Bug 74726 - rpm hangs
rpm hangs
Status: CLOSED NOTABUG
Product: Red Hat Linux
Classification: Retired
Component: rpm (Show other bugs)
8.0
i386 Linux
medium Severity medium
: ---
: ---
Assigned To: Jeff Johnson
:
: 75393 (view as bug list)
Depends On:
Blocks:
  Show dependency treegraph
 
Reported: 2002-10-01 02:00 EDT by djh
Modified: 2007-04-18 12:46 EDT (History)
31 users (show)

See Also:
Fixed In Version:
Doc Type: Bug Fix
Doc Text:
Story Points: ---
Clone Of:
Environment:
Last Closed: 2002-11-08 17:11:22 EST
Type: ---
Regression: ---
Mount Type: ---
Documentation: ---
CRM:
Verified Versions:
Category: ---
oVirt Team: ---
RHEL 7.3 requirements from Atomic Host:
Cloudforms Team: ---


Attachments (Terms of Use)
strace of rpm -qa (19.25 KB, text/plain)
2002-10-05 16:19 EDT, Need Real Name
no flags Details

  None (edit)
Description djh 2002-10-01 02:00:32 EDT
After a fresh install of Psyche, rpm hung during the installation of an RPM.

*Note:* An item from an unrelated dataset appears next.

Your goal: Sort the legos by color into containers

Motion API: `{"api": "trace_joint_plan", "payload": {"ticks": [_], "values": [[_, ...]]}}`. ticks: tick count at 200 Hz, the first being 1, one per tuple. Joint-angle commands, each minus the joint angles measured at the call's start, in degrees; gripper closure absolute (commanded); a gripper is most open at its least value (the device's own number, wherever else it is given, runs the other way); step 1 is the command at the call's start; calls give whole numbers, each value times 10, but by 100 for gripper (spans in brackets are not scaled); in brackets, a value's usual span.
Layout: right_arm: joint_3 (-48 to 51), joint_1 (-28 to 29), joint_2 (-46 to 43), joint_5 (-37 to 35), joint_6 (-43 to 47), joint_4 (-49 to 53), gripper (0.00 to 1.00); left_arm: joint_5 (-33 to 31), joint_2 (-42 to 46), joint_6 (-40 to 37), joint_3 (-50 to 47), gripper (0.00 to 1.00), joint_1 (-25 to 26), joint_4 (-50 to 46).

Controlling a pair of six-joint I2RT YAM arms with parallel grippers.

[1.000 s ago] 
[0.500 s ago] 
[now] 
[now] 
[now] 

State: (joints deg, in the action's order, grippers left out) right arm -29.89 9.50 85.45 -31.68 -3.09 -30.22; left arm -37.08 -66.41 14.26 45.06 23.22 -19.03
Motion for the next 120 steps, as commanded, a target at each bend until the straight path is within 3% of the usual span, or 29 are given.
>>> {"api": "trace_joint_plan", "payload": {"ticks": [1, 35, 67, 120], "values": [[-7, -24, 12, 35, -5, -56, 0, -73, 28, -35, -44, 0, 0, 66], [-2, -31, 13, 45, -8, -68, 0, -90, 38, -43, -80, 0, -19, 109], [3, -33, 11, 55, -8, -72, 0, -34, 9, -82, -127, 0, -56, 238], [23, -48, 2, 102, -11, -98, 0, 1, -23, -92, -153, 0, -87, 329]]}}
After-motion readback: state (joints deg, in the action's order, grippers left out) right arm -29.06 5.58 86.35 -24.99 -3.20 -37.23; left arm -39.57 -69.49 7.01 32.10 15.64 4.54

# rpm -Uvh ~dave/rpmbuild/RPMS/qstat-2.5b-1.i386.rpm
Preparing...                ########################################### [100%]
   1:qstat                  ########################################### [100%]
<hung for hours>

This is all I got from stracing it..
select(0, NULL, NULL, NULL, {1, 0})     = 0 (Timeout)
select(0, NULL, NULL, NULL, {1, 0})     = 0 (Timeout)
...

Here's the backtrace from the hung rpm process...
(gdb) bt
#0  0x08196bbe in select ()
#1  0x082105f4 in _GLOBAL_OFFSET_TABLE_ ()
#2  0x080fc2a1 in __os_yield_rpmdb ()
#3  0x080c2f6f in __db_tas_mutex_lock_rpmdb ()
#4  0x080f3a87 in __lock_get_internal ()
#5  0x080f32bf in __lock_get_rpmdb ()
#6  0x080dd2a2 in __db_c_put_rpmdb ()
#7  0x0809285f in db3cput ()
#8  0x0808fadc in rpmdbAdd ()
#9  0x08062cba in rpmpsmStage ()
#10 0x080623c0 in rpmpsmStage ()
#11 0x080628d5 in rpmpsmStage ()
#12 0x0807d085 in rpmtsRun ()
#13 0x0806dbf1 in rpmInstall ()
#14 0x08048e4d in main ()
#15 0x0815ad62 in __libc_start_main ()

Had to SIGKILL and rm /var/lib/rpm/__* to use rpm again.


How Reproducible:
Don't know.  This bug was quite common in null, but I don't have a reliable
method of reproducing it.


Additional info:
rpm-4.1-1.06
Comment 1 Ali-Reza Anghaie 2002-10-01 07:14:12 EDT
Somebody pointed out bug: 
 
https://bugzilla.redhat.com/bugzilla/show_bug.cgi?id=68056 
 
As a reference but I don't see it added here. So I'll add it. 
 
I to had the problem but it's not readily repeatable. Which sucks for the 
developer/QA folk at RH to try to track-down. 
 
Cheers, -Ali
Comment 2 Benjamin Kosnik 2002-10-01 12:31:36 EDT
I've had this problem too, after a clean install of 8.0. I cannot install
abiword's RPM, for instance. 

% rpm -Uvh foo.rpm
Preparing...                ########################################### [100%]

just hangs

-benjamin
Comment 3 Need Real Name 2002-10-01 19:36:37 EDT
I have the exact same problem on a vanilla install of Psyche.  Now that
everything is installed, I cannot upgrade or install new packages, as RPM hangs
on a select() call that continuously times out ...  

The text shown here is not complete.